Welcome to Datomize Python SDK
Datomize is a Data-Driven Solution to machine learning. Datomize augments source data with synthetic data of exceptional quality, and can be used to generate synthetic replicas, optimize training data with balanced and richer data, and address the data bias challenge.
Getting Started
Getting your application user & password
In order to use the Datomize Python SDK client, you first need to register the Datomize solution.
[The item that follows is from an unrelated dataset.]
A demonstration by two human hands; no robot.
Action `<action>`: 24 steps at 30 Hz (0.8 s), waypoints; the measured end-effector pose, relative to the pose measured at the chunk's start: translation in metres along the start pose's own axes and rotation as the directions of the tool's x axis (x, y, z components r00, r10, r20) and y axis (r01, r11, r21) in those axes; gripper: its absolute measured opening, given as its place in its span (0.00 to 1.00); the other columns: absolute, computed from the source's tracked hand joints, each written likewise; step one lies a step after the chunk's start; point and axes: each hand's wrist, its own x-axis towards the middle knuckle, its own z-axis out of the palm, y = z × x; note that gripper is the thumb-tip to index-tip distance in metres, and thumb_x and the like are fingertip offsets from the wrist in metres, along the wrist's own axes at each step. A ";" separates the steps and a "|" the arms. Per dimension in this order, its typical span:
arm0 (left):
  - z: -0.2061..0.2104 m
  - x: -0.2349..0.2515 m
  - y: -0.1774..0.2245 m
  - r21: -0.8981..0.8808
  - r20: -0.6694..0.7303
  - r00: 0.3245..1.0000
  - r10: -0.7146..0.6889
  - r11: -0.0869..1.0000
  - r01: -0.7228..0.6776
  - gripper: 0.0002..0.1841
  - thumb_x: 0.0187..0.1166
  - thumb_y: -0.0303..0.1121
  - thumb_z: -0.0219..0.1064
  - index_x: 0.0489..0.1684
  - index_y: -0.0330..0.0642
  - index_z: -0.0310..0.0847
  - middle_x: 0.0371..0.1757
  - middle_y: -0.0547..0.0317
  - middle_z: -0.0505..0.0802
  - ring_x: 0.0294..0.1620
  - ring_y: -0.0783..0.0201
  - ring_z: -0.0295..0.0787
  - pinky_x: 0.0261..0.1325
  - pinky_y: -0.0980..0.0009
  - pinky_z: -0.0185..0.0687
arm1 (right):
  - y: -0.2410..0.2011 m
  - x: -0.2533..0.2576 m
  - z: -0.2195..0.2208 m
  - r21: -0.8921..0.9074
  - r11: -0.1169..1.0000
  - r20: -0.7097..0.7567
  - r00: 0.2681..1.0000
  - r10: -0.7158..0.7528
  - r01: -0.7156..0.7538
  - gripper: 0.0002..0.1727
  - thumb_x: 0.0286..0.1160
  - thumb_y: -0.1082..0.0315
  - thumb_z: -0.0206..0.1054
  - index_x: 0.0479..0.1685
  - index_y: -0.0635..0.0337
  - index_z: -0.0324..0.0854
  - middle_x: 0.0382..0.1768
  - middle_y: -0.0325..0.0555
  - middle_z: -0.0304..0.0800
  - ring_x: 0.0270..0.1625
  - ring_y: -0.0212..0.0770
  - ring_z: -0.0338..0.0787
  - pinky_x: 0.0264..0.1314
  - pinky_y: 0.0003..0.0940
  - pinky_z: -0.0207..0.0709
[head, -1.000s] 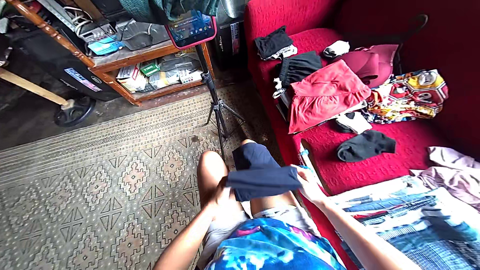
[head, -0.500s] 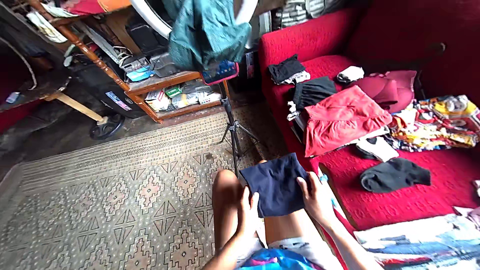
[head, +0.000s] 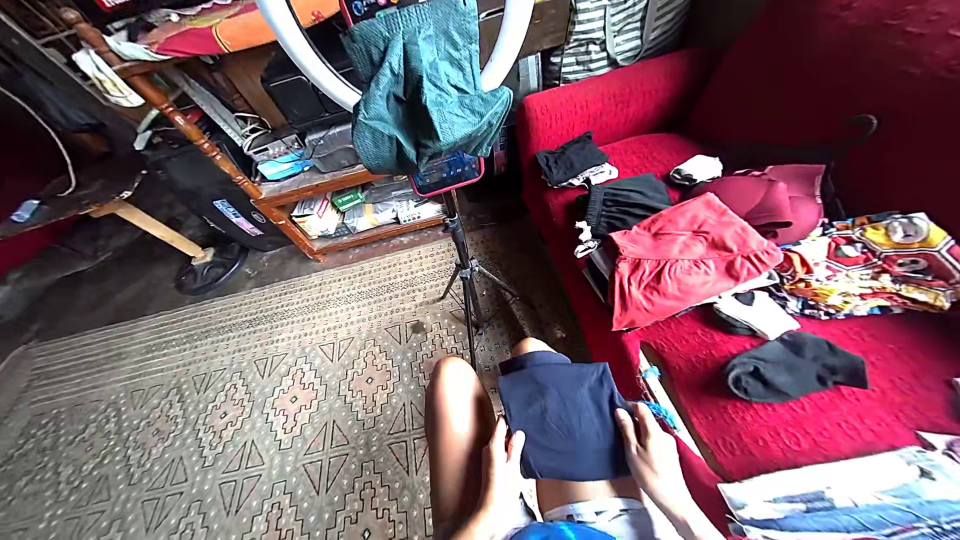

Once registering Datomize, you will be provided with username
and password
, which get passed to datomize.Datomizer()
when starting your application.
Please register the Datomize solution on Datomize Registration.
Installation
pip install datomize
Important links
Usage Example
from datomizer import Datomizer, DatoMapper, DatoTrainer, DatoGenerator, DatoEnhancer
from sklearn.datasets import load_iris
import pandas as pd
data = load_iris(return_X_y=False, as_frame=True)
df = pd.concat([data.data, data.target], axis=1)
datomizer = Datomizer(username=username, password=password)
mapper = DatoMapper(datomizer)
mapper.discover(df_map={"df1": df})
trainer = DatoTrainer(mapper)
trainer.train()
generator = DatoGenerator(trainer)
generator.generate(output_ratio=5)
synth_data = pd.read_csv(generator.get_generated_data_csv())
enhancer = DatoEnhancer(mapper)
enhancer.generate(target_column="target")
train_enhanced = pd.read_csv(enhancer.get_generated_data_csv())
Async Usage Example
from datomizer import Datomizer, DatoMapper, DatoTrainer, DatoGenerator
datomizer = Datomizer(username=username, password=password)
mapper = DatoMapper(datomizer)
mapper.discover(df_map={"df1": df}, title="Some Title", wait=False)
...
do something...
mapper.wait()
trainer = DatoTrainer(mapper)
trainer.train(wait=False)
...
do something...
trainer.wait()
generator = DatoGenerator(trainer)
generator.generate(wait=False)
...
do something...
generator.wait()
dato_df = pd.read_csv(generator.get_generated_data_csv())
Misc examples
from datomizer import Datomizer, DatoMapper, DatoTrainer, DatoGenerator, DatoEnhancer
from datomizer.helpers.wrapper.schema_wrapper import SchemaWrapper
import pandas as pd
from sqlalchemy import create_engine
db_connection_str = 'mysql+pymysql://guest:relational@relational.fit.cvut.cz/financial'
db_connection = create_engine(db_connection_str)
account = pd.read_sql('SELECT * FROM account', con=db_connection)
loan = pd.read_sql('SELECT * FROM loan', con=db_connection)
datomizer = Datomizer(username=username, password=password)
mapper = DatoMapper(datomizer)
mapper.discover(df_map={"account": account, "loan": loan})
schema: SchemaWrapper = mapper.get_schema()
schema.add_relation_one2many(table_one="account", column_one="account_id",
table_many="loan", column_many="account_id")
mapper.schema = schema
mapper.set_schema()
trainer = DatoTrainer(mapper)
trainer.train()
generator = DatoGenerator(trainer)
generator.generate(output_ratio=1)
synth_account = pd.read_csv(generator.get_generated_data_csv("account"))
synth_loan = pd.read_csv(generator.get_generated_data_csv("loan"))